いつの間にか私達の後ろに立ち、少し不満げな表情をしている東雲君がそこにいた。
悪口じゃないと必死に弁解しようとする瑠奈ちゃんに対して大きな溜息をつくと…
東雲 洸平
あれだな。「私はあんな風に皆の前で服を…」ってとこから。
終夜 渚紗
それ、聞いてたの!?
東雲 洸平
まぁ。でも、別にいいんじゃない?そんな下着姿見られる見られないで、命があるかないか変わるなら。
聖 瑠奈
言葉を考えてよ!そういうことを女子に向かって言うのは良くないよ?
東雲 洸平
分かった分かった。
聖 瑠奈
いつも洸平君はそうやって人の ──
バァンッ!!!
終夜 渚紗
…何?
金属で出来た何かが落ちた音がして、私達の視線は音がした奥にある部屋に向いていた。
海凪は運転席、巫は船酔いで看板に看護している響と一緒にいる。そして、蓮水と蘭君は眠いと言って休むと言っていたから多分、手前の部屋にいる。
だって、奥の部屋はバスから持ってきた物を置いてある倉庫になっているから。
東雲 洸平
俺達じゃねぇのは確かだ。

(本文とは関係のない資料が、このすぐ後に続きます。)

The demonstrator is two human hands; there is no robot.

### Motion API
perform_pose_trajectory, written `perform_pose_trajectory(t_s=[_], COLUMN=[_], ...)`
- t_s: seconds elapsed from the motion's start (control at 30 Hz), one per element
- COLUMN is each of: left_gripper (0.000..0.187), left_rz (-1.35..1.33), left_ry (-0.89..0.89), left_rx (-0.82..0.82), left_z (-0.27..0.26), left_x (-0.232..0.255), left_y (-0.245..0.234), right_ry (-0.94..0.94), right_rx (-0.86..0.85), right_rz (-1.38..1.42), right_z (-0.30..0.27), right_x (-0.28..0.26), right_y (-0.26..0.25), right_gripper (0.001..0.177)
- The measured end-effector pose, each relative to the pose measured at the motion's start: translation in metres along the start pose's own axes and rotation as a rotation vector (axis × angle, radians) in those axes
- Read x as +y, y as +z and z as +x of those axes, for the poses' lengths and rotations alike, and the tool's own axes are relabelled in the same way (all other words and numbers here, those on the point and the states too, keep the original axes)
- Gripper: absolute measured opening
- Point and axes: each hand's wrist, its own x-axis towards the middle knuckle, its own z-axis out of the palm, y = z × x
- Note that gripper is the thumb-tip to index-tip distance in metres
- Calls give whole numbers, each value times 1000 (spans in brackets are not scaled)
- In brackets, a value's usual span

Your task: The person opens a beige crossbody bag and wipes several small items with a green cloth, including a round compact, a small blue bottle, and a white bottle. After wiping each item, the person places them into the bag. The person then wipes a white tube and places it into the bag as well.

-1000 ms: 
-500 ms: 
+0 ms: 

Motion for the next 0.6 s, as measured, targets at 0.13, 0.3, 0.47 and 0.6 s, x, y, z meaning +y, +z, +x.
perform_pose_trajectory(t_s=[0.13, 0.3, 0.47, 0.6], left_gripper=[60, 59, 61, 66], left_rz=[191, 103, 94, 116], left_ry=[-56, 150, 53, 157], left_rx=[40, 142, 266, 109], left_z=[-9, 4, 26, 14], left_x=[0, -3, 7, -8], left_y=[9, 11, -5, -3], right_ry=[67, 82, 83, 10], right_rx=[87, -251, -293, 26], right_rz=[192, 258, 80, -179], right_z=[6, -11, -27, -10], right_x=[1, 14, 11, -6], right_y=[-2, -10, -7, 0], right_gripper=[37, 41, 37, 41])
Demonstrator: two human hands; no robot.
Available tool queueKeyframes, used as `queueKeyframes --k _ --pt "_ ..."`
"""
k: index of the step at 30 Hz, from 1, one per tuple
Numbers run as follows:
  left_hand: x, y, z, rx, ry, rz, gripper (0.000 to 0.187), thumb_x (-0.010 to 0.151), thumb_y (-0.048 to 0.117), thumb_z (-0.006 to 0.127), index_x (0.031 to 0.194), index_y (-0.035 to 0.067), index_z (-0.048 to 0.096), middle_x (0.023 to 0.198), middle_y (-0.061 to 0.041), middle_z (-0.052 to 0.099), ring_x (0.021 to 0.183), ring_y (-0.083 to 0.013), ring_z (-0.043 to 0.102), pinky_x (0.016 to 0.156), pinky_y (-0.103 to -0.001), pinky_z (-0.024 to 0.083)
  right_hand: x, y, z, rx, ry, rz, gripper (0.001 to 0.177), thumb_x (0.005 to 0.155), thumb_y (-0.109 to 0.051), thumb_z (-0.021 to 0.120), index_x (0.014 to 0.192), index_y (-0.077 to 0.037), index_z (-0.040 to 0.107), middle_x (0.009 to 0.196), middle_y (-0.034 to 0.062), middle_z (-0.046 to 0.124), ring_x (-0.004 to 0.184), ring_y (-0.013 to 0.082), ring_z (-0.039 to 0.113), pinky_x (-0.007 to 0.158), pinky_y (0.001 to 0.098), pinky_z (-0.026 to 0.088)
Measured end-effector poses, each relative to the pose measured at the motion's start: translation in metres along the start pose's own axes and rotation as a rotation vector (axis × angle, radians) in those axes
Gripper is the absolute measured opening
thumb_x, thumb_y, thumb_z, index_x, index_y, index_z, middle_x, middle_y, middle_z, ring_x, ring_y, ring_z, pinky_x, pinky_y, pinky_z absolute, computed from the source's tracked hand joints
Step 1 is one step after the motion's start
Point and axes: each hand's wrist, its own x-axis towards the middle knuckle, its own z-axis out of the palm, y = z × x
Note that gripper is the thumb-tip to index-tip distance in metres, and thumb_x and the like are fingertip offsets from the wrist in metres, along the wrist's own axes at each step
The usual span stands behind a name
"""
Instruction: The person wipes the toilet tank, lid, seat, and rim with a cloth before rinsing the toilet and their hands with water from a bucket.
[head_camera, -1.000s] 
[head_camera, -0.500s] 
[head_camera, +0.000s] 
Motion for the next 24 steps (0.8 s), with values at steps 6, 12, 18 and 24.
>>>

他の奴ら、全員他の場所だし。
聖 瑠奈
だよね。だとしたら何だろう…
東雲 洸平
行ってみるか?
終夜 渚紗
安全の為にも行ってみよう。
聖 瑠奈
こ、怖いしパスでもいいかな…?
終夜 渚紗
うん。無理しないで大丈夫。東雲君はどうする?
東雲 洸平
俺は行く。
終夜 渚紗
よし、行こう。
瑠奈ちゃんは状況を伝えるために海凪の元へ。
私は東雲君と音の原因を探るために、倉庫となっている奥の部屋に向かった。